In 2013, following disclosures from NSA whistleblower Edward Snowden, attorney Larry Klayman, founder of Freedom Watch, and Charles Strange filed a lawsuit seeking a preliminary injunction barring the government from collecting their phone records through a program operated under a section of the PATRIOT Act.
Judge Richard Leon of United States District Court of the District of Columbia issued a preliminary injunction in December 2013 and described the technology used for the NSA program as “almost Orwellian.” But twice, in 2014 and 2015, the federal appeals court in the same circuit sent the lawsuit back to the district court, asserting plaintiffs did not meet the “burden of proof” necessary to sue. Each time the appeals court avoided key constitutional issues.
“While the zeal and vigilance with which plaintiffs have sought to protect our constitutional rights is indeed laudable, this court, in the final analysis, has no choice but to dismiss these cases for plaintiffs’ failure to demonstrate the necessary jurisdiction to proceed,” Leon stated [PDF]. “I do so today, however, well aware that I will not be the last district judge who will be required to determine the appropriate balance between our national security and privacy interests during this never-ending war on terror.”
“Hopefully, by the time these issues are next joined, our Supreme Court will have had the opportunity to provide us with further guidance on the parameters of our privacy interests in this era of ever-increasing electronic communication. If not, concerned citizens such as these will continue to shoulder the heavy yoke that vigilance to our constitutional liberties surely requires.”
Leon agreed with the government that the passage of the USA FREEDOM Act in June 2015—which was intended to address concerns over bulk metadata collection from phone records—meant the plaintiffs no longer had a case or controversy. He found little merit to arguments that the USA FREEDOM Act is riddled with “loopholes” and that the statute “in many ways actually expands the wide-scaled unconstitutional surveillance.”
To the argument from Klayman and Strange that they should be able to engage in discovery to show their metadata was collected under the NSA program, the judge maintained they must have some facts already before discovery could be granted. They could not seek discovery to prove they were targeted.
The plaintiffs also sought expungement of their records so the government no longer held their personal data.
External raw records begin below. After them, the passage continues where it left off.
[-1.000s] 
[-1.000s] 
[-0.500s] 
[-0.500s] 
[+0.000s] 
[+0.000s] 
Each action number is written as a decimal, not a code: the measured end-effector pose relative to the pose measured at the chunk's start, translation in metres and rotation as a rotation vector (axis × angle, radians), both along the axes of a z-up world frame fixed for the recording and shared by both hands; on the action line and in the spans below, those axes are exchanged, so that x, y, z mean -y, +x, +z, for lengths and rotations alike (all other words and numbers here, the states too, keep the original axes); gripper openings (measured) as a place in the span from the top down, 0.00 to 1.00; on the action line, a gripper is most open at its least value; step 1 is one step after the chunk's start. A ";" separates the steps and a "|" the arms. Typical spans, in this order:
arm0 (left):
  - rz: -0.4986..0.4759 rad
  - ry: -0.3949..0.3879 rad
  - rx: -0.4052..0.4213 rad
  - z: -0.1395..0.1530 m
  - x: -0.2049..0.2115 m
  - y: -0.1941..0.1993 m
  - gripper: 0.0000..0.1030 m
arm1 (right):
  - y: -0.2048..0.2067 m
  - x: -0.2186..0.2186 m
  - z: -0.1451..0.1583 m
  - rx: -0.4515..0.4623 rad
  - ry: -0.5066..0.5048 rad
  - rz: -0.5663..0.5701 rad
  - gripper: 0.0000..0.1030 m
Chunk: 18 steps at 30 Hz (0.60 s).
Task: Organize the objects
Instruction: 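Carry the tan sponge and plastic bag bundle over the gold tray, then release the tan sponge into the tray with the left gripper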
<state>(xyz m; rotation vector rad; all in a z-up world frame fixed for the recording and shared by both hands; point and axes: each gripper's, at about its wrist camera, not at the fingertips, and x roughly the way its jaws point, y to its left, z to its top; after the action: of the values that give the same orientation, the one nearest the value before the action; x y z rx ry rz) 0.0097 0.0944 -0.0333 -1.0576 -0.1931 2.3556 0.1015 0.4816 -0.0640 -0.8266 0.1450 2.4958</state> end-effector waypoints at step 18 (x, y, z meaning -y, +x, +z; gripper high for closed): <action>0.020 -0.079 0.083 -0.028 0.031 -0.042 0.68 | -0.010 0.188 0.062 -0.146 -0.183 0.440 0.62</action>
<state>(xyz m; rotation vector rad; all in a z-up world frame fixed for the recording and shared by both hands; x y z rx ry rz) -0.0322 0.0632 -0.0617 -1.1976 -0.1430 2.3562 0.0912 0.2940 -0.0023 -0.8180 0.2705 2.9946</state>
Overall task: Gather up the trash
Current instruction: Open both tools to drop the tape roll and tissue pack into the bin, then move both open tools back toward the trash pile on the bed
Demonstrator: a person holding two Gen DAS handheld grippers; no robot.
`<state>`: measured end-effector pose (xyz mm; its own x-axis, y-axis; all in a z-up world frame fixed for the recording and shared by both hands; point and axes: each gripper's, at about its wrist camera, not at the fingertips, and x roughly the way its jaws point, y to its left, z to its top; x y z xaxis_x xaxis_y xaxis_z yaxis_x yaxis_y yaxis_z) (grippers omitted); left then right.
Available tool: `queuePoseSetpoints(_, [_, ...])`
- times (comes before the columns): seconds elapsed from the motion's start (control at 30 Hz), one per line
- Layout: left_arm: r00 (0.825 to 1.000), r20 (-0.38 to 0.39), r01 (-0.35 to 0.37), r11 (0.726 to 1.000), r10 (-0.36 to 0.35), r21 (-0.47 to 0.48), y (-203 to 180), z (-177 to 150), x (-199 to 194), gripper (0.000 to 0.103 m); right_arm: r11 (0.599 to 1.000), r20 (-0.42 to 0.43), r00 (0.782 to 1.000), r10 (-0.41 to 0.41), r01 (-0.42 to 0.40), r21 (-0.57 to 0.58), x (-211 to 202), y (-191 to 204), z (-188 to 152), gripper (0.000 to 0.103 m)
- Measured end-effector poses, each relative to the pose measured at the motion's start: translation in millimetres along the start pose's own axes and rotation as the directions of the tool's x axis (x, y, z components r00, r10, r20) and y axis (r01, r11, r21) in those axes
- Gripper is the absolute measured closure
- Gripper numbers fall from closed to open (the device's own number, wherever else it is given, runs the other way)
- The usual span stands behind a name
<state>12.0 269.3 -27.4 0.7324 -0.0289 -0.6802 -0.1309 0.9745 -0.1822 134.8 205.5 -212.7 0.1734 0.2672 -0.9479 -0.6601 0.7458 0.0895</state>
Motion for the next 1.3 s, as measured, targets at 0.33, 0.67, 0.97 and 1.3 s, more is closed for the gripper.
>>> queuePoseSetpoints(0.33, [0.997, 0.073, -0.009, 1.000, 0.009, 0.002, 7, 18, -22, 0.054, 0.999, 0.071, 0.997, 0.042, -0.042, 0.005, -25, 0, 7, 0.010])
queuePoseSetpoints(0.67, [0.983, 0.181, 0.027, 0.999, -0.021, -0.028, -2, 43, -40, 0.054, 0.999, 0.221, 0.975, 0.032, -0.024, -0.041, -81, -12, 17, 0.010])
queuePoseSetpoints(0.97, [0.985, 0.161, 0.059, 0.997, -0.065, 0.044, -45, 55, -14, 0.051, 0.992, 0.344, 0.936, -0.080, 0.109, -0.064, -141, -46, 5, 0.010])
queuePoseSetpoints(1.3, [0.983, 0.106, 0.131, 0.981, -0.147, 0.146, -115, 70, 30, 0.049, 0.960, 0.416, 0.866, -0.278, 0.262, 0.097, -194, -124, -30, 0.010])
The judge did not think they had any standing to pursue this claim.
Furthermore, Klayman and Strange wanted the NSA to stop collecting their personal Internet metadata under a provision of the Foreign Intelligence Surveillance Act known as the “pen-trap provision.” But the government claims it discontinued the program in 2011 before the lawsuit was filed, and as such, the judge concluded they had no case against the government.
In regards to the PRISM program, the surveillance program that involved the NSA collecting in real-time the communications from companies like Facebook, Google, Microsoft, Skype and Yahoo, Leon invoked the Supreme Court’s decision, Clapper v. Amnesty International USA, and said because plaintiffs cannot prove their communications were targeted, they have no standing to sue.
It is unclear whether Klayman plans to appeal. But he told Law360, despite the fact Leon sided with his case in the past, “he did the wrong thing” by dismissing the lawsuit.
“You can’t say legislation means everything is copacetic. Because they’ve been violating prior legislation—lawless,” Klayman said. “There is a lot of pressure on these judges to rubber stamp these things. The question is, did he lose his nerve?”
While there are far fewer cases against NSA surveillance since the USA FREEDOM Act, the ACLU and Electronic Frontier Foundation still have cases moving through the courts or awaiting a final decision. Most of these stemmed from what the public learned as a result of Snowden’s whistleblowing.